I’m trying to write a batched-gemm operator where each input has different shapes, following is a script I used for profiling and debugging:
import torch
import myop
import time
m = torch.tensor([100, 128, 20, 284, 89, 10, 82, 92, 10, 20, 30, 100, 128, 20, 284, 89, 10, 82, 92, 10, 20, 30,
100, 128, 20, 284, 89, 10, 82, 92, 10, 20, 30, 100, 128, 20, 284, 89, 10, 82, 92, 10, 20, 30])

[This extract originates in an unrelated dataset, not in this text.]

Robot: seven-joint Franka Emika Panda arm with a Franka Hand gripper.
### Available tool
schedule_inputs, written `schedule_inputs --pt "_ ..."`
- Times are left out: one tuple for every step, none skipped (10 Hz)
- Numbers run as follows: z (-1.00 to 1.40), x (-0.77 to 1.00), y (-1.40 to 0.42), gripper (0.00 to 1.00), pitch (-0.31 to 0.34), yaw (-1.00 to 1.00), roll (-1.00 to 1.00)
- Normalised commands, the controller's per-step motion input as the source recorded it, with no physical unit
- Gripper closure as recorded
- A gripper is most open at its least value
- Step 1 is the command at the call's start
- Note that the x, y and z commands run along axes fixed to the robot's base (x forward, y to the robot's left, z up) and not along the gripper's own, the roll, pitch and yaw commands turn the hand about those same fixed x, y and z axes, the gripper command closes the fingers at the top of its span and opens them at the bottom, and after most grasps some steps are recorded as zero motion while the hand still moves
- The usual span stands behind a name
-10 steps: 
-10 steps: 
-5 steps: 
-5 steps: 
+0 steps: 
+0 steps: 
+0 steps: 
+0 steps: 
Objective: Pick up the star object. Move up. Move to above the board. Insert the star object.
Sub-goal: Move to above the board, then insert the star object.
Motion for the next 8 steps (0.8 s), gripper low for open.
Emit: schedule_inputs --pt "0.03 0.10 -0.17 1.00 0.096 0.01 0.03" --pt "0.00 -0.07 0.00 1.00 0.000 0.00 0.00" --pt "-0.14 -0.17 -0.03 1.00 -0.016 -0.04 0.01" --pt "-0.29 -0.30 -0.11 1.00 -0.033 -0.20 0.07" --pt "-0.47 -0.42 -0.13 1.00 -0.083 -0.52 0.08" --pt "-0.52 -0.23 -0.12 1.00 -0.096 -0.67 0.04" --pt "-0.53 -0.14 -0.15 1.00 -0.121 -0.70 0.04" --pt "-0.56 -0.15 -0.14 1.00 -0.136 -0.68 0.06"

k = torch.tensor([48, 256, 33, 92, 17, 520, 48, 256, 33, 92, 17, 520, 48, 256, 33, 92, 17, 520, 33, 92, 17, 520,
48, 256, 33, 92, 17, 520, 48, 256, 33, 92, 17, 520, 48, 256, 33, 92, 17, 520, 33, 92, 17, 520])
n = torch.tensor([200, 30, 17, 30, 200, 30, 17, 30, 200, 30, 17, 30, 200, 30, 17, 30, 200, 30, 17, 30, 200, 30,
200, 30, 17, 30, 200, 30, 17, 30, 200, 30, 17, 30, 200, 30, 17, 30, 200, 30, 17, 30, 200, 30])
A_arr = []
B_arr = []
C_arr = []
for mi, ni, ki in zip(m.tolist(), n.tolist(), k.tolist()):
A_arr.append(torch.rand(mi, ki).to(0))
B_arr.append(torch.rand(ki, ni).to(0))
C_arr.append(torch.rand(mi, ni).to(0))
A = torch.cat([_.view(-1) for _ in A_arr], 0)
B = torch.cat([_.view(-1) for _ in B_arr], 0)
C = torch.cat([_.view(-1) for _ in C_arr], 0)
torch.cuda.synchronize()
tic = time.time()
for _ in range(100):
for i in range(len(m)):
Ai = A_arr[i]
Bi = B_arr[i]
Ci = Ai @ Bi
torch.cuda.synchronize()
toc = time.time()
print(toc - tic)
tic = time.time()
for _ in range(100):
myop.multiple_gemm(A, B, C, m, n, k, False, False)
torch.cuda.synchronize()
toc = time.time()
print(toc - tic)
where myop
is a C++ extension I wrote which basically calls cublasSgemm
(non-transpose for both operands) operator for each (a, b, c) in the batch sequentially and only uses a single stream.
However, I found that myop’s execution time is longer than sequentially apply torch.matmul
in Python. To investigate the reason I use nsight-system to get more insights:
I found that PyTorch only triggers sgemm_32x32x32_NN_vec
kernel while myop
trigger multiple kinds of kernels including maxwell_sgemm_128_64_nn
and sgemm_32x32x32_NN_vec
, and I can confirm that both ways produce exactly the same result. I was wondering that what’s PyTorch behavior for GEMM on GPU, has it enabled some environment variable that might force cublas to not select kernel in the default way, etc?